The Devils in the Details

One difficulty with the list is that it counts both the "carried interest" percentage of the fund's profits that the management company received (and that is taxed at capital gains tax rates of 15% in 2012 - 20% in 2013 -- rather than at income tax rates) and the return on the manager's own investment in the fund.

To see how this works, suppose a manager has a $10 billion fund, and he has an investment of $1 billion in the fund. Then suppose the fund has an excellent year, making a 30% return. The management company will receive as "carried interest" a return of $10 billion x normally 20% of the profits of 30%, or $600 million.

The manager will receive 24% (30% minus the 6% "carried interest") on his own $1 billion, for an additional $240 million. His total return, assuming he owns 100% of the management company and employs nobody but unpaid interns to manage the fund, will be $840 million.

In practice, you have to pay the help something, and there's probably an office, but those may both be charged to the fund as expenses. But it's nice to get paid twice all the same.

That accounts for the average manager, but it doesn't account for the top guy, David Tepper, who runs the $15 billion hedge fund Appaloosa, who took home $2.3 billion last year. Granted, Appaloosa investors had a very good year, making 30% after fees, according to the Financial Times.

But using the calculation above, if Tepper had $2 billion invested in the fund, he should have taken home $2 billion x 30% plus $15 billion x 7.5%, or $1.725 billion. The fact that he made an extra $575 million above that suggests that Appaloosa's fee structure is even more generous than the norm.

As for 2011's leader Ray Dalio of Bridgewater ($4.3 billion in 2011), he had to be contented with a measly $1.9 billion in 2012. But then his leading hedge fund, Pure Alpha, is said by ZeroHedge to have achieved a return of only 0.8%.

Bridgewater's funds under management total $142 billion, but even so a fee of $1.9 billion (not much of which can have come from fund's return) for underperforming the market by 10 full percentage points really does seem a teensy bit excessive. And Pure Alpha likely isn't having a great 2013 either, since it has a large long gold position, currently down some 20% this year.

It's About Forbes, Not the Markets

A number of hedge fund guys feature prominently on the Forbes 400 "rich list" - I count eight of the top 40, headed by George Soros at #15, whose businesses consist mostly of hedge funds or private equity funds.

We can largely thank Ben Bernanke for this; his "funny money" and that of Alan Greenspan before him have enabled hedge funders and private equity managers to borrow at almost zero interest cost in real terms.
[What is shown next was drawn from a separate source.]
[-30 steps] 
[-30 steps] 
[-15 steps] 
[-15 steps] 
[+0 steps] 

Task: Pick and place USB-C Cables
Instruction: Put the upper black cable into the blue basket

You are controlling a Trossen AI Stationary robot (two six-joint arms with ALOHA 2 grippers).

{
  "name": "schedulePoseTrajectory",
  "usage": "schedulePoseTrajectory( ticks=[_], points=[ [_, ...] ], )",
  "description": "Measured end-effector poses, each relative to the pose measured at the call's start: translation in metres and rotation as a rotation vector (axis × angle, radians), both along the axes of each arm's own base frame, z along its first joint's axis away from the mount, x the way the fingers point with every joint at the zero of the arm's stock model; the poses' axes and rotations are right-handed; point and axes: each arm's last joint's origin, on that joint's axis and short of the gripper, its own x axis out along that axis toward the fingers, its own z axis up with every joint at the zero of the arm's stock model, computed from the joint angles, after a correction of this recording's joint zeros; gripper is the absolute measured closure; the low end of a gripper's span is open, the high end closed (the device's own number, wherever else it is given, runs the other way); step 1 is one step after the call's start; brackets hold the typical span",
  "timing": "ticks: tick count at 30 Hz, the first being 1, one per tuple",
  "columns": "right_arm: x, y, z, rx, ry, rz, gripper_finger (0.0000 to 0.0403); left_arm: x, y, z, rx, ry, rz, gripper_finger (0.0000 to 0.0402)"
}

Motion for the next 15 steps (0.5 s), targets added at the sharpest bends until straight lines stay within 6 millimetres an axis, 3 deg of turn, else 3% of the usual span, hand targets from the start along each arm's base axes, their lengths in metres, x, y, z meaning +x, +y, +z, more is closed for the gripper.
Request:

Naturally, if you can borrow at zero, the best deal is to leverage yourself to infinity and invest in assets, any assets, provided they make some kind of return.
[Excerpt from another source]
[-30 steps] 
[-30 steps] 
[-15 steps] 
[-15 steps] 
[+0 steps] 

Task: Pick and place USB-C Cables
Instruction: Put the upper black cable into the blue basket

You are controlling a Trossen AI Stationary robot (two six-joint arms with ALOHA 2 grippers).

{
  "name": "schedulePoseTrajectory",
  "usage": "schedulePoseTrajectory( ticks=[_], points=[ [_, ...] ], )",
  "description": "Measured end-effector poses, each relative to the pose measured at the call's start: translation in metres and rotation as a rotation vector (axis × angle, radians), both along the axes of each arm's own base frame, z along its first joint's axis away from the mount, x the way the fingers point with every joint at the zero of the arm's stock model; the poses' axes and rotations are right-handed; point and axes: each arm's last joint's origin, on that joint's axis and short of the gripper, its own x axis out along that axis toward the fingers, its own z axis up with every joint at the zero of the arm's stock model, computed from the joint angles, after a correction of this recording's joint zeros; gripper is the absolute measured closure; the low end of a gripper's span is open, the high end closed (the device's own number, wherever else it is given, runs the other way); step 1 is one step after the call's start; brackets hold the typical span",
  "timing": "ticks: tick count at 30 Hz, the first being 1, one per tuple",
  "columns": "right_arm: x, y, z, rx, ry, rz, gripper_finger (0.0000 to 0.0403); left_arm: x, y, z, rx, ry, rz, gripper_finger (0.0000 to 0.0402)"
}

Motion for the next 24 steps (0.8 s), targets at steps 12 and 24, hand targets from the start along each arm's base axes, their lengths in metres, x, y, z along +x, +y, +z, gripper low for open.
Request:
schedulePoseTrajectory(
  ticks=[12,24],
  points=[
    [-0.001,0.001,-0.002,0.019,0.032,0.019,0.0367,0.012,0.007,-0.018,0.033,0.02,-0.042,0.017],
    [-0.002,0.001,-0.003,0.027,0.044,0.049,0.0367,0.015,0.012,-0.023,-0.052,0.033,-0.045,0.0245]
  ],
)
That's why the Forbes Rich List, which 30 years ago consisted mostly of inherited money and a few industrial titans, is now dominated by the get-rich-quick crowd (there are a few casino owners on there too).

I hope you're getting the message: Hedge funds are a lousy investment.

You can get a good exchange traded fund or managed equity fund with fees and expenses of only 1% or so and no front-end load - Vanguard's are the cheapest but there are several other good investment management groups - whose CEOs are paid less than Lloyd Blankfein and a tiny fraction of the hedge fund titans. With an ordinary mutual fund, you will get just as much management skill as with a hedge fund, and in years like 2011 and 2012 you'll achieve a better return.

Don't imagine either that when your broker comes to you with a hedge fund proposition and tells you that you can join "the elite" by investing that there will be any special treatment once you've invested. Even with a $1 million investment, you represent maybe an hour or two's earnings for the hedge fund chief - his real money comes from places like the Harvard Endowment, with $30 billion under management

Of course, the Harvard Endowment would also do better by putting the lot into a few index funds.

But then its managers, in turn, would have to be remunerated like ordinary people - which would never do!